Profitieren können Steuerzahler von einer positiven Entscheidung aus Karlsruhe aber in der Regel nur, wenn sie sich zuvor rechtzeitig gegen die umstrittenen Punkte gewehrt und ihre Steuerbescheide offengehalten hatten. Denn sofern das BVerfG eine Norm für nichtig erklärt, bleiben nicht mehr anfechtbare Steuerbescheide hiervon unberührt. Der Bescheid kann nur noch dann aufgehoben oder geändert werden, wenn
- der entsprechende Steuerbescheid – etwa bei vielen Unternehmern – unter Vorbehalt der Nachprüfung steht und noch nicht verjährt ist,
- das Finanzamt noch gar keine Festsetzung vorgenommen hat,
- der Steuerzahler noch gar keine Erklärung eingereicht hat,
- das Finanzamt den Streitpunkt – wie etwa beim häuslichen Arbeitszimmer – vorläufig festsetzt oder
- der Bescheid rechtzeitig mit einem Rechtsbehelf angefochten worden ist.
Der BFH hatte mit Urteil vom 12.5.2009 entschieden, dass die Feststellung der Verfassungswidrigkeit einer Steuernorm weder eine neue Tatsache noch ein rückwirkendes Ereignis darstellt und somit nicht die Durchbrechung der Bestandskraft eröffnet (Az. IX R 45/08). Dies hat das BMF mit Schreiben vom 28.7.2010 ebenfalls klargestellt (Az. IV A 3 – S 0062/08/10007-08). Alle Rechtsnormen sind bis zu ihrer Aufhebung oder einer gerichtlichen Entscheidung als gültig zu behandeln und ein Steuergesetz verliert seine Bindungswirkung erst dann, wenn seine Nichtigkeit durch das BVerfG festgestellt wurde. Nur wenn Bürger oder Unternehmer die verfassungswidrige Steuer noch nicht bezahlt haben, darf der Fiskus keine Vollstreckungsmaßnahmen mehr durchführen.

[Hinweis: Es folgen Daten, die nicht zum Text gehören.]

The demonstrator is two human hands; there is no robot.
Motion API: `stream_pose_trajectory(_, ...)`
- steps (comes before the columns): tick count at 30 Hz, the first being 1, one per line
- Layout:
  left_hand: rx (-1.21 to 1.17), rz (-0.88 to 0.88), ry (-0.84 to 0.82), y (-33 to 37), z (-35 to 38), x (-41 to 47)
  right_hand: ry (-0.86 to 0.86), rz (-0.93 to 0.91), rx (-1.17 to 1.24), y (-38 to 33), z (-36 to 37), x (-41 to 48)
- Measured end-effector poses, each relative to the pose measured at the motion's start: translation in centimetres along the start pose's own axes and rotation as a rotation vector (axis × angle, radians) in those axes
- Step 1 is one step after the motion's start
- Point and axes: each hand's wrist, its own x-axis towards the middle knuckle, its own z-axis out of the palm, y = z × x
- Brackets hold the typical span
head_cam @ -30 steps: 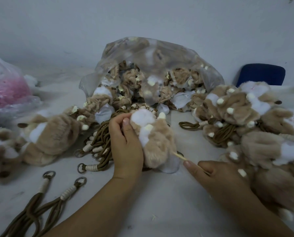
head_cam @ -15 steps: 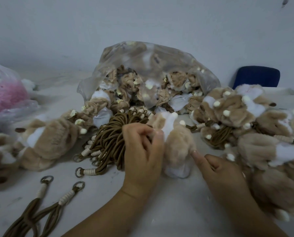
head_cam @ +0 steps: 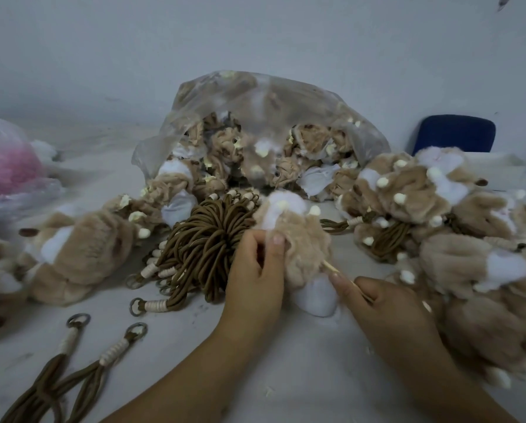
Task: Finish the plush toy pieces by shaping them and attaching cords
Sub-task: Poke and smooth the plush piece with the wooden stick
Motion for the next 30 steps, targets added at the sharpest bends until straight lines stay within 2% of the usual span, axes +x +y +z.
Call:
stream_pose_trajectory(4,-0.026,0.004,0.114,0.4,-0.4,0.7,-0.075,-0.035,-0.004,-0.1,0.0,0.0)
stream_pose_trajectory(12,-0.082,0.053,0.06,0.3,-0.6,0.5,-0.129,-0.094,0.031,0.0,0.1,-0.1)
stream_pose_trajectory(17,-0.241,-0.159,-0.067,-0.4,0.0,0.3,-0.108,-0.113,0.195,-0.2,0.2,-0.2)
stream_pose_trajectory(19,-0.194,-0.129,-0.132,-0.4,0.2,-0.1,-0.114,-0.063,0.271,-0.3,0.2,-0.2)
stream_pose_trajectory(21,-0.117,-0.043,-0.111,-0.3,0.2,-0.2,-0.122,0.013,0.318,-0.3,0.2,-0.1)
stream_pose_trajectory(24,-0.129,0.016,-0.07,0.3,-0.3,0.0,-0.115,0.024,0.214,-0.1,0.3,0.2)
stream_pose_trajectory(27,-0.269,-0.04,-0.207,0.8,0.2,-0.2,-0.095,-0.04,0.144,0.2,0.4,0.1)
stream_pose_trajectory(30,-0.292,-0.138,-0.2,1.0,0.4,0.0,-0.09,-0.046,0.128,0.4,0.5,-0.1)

Es ist daher ratsam, den eigenen Fall mittels Einspruch und Verweis auf ein anhängiges Verfahren offenzuhalten, sofern die beanstandeten Punkte nicht vorläufig festsetzt werden. Eine besondere Begründung ist dabei nicht erforderlich, die Angabe des Aktenzeichens reicht völlig aus, wenn der Streitpunkt mit dem persönlichen Steuerfall vergleichbar ist. Dann ruht der Einspruch so lange, bis BVerfG, BFH oder EuGH endgültig entschieden haben. Ein weiterer Vorteil ist, dass der Fall nicht verjährt, solange über den Einspruch noch nicht entschieden worden ist. So hat es z.B. von der Gesetzesänderung bei der Spekulationsfrist Anfang 1999 bis zur Entscheidung des BVerfG Mitte 2010 mehr als elf Jahre gedauert, die reguläre Verjährungsfrist beträgt aber nur vier Jahre.